┌─ Supplied data

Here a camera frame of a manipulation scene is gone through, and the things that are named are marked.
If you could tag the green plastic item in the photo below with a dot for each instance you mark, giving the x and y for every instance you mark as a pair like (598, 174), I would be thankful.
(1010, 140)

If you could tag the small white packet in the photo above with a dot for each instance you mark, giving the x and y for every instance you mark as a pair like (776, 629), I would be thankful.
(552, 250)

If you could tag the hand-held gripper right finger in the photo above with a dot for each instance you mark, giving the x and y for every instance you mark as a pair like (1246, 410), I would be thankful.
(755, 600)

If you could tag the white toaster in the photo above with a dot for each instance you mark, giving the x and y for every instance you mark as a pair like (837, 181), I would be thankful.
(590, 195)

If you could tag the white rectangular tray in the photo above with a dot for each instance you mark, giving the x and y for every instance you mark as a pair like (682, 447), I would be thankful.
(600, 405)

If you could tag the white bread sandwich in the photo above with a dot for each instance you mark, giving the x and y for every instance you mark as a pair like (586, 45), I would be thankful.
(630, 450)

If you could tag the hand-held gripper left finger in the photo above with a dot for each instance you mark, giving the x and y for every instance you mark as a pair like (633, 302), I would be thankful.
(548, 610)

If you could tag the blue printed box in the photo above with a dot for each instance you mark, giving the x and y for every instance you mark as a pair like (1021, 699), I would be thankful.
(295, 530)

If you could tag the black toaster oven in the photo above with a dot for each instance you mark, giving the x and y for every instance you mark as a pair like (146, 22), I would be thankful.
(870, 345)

└─

■ **What you need to do**:
Exactly the lines from the one containing "If you could tag the white rectangular" to the final line of the entries must be restated, and no others.

■ **Answer below**:
If you could tag the white rectangular tray in the photo above with a dot for each instance you mark, giving the x and y for every instance you mark as a pair like (682, 447), I would be thankful.
(600, 405)

If you could tag the white bread sandwich in the photo above with a dot for each instance you mark, giving the x and y for every instance you mark as a pair like (586, 45), I would be thankful.
(630, 450)

If you could tag the hand-held gripper left finger in the photo above with a dot for each instance you mark, giving the x and y for every instance you mark as a pair like (633, 302), I would be thankful.
(548, 610)

If you could tag the blue printed box in the photo above with a dot for each instance you mark, giving the x and y for every instance you mark as a pair like (1021, 699), I would be thankful.
(295, 530)

If you could tag the black toaster oven in the photo above with a dot for each instance you mark, giving the x and y for every instance you mark as a pair like (146, 22), I would be thankful.
(870, 345)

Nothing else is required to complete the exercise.